WHAT TO PRODUCE: Count every line in the data below where the word "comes" appears, then state only that count.

SOURCE MATERIAL:
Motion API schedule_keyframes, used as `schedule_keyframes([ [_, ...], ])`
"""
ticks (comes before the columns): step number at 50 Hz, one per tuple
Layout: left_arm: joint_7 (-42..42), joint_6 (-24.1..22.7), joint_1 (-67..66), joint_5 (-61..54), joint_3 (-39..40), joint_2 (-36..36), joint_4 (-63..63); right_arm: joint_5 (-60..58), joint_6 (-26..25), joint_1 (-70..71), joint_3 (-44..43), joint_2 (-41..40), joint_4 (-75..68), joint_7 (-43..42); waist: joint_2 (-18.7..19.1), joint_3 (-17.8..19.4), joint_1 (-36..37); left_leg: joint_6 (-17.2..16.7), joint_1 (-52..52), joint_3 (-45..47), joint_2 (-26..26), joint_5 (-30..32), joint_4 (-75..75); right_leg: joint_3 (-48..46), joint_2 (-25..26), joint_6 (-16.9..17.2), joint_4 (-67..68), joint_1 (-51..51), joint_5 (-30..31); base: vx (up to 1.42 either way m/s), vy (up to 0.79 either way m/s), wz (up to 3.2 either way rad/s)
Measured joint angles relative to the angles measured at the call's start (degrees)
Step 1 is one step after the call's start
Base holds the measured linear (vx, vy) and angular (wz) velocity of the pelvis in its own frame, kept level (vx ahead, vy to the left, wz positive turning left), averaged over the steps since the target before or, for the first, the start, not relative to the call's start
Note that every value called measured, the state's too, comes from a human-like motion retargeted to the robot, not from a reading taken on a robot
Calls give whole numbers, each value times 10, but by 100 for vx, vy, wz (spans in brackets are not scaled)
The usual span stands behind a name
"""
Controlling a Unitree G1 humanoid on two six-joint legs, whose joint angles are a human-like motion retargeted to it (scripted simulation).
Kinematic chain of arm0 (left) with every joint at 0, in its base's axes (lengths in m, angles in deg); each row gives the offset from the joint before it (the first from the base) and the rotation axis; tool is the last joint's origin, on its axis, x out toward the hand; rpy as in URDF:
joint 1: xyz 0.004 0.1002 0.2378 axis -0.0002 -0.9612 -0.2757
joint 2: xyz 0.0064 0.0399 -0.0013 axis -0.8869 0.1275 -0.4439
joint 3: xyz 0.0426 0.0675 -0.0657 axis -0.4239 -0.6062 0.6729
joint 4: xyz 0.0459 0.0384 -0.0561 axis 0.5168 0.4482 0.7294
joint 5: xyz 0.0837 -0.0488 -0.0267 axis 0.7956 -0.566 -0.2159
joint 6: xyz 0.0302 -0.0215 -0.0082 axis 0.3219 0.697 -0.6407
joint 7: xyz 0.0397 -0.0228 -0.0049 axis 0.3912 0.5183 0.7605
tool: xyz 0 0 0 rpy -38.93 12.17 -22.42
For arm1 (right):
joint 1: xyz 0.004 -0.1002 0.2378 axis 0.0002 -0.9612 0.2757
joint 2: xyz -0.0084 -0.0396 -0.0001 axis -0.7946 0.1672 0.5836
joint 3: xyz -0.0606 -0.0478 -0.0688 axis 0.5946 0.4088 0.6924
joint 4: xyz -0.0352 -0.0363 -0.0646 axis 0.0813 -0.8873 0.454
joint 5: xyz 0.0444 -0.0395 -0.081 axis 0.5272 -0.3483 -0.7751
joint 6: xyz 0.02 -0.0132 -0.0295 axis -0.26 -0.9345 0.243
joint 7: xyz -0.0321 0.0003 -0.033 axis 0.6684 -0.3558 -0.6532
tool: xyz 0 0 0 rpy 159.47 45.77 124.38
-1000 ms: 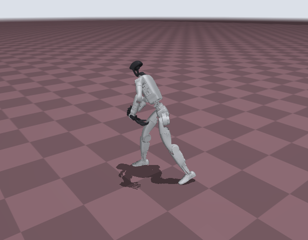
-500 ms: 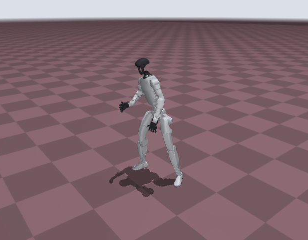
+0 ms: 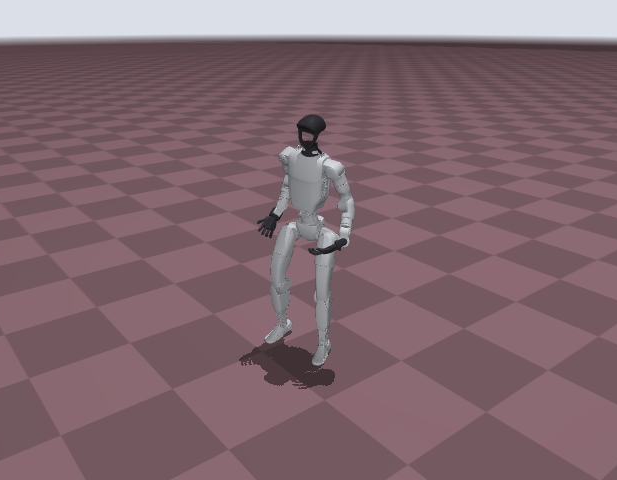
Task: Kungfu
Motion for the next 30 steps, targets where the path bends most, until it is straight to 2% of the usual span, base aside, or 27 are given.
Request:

SOLUTION TO THIS TASK: 2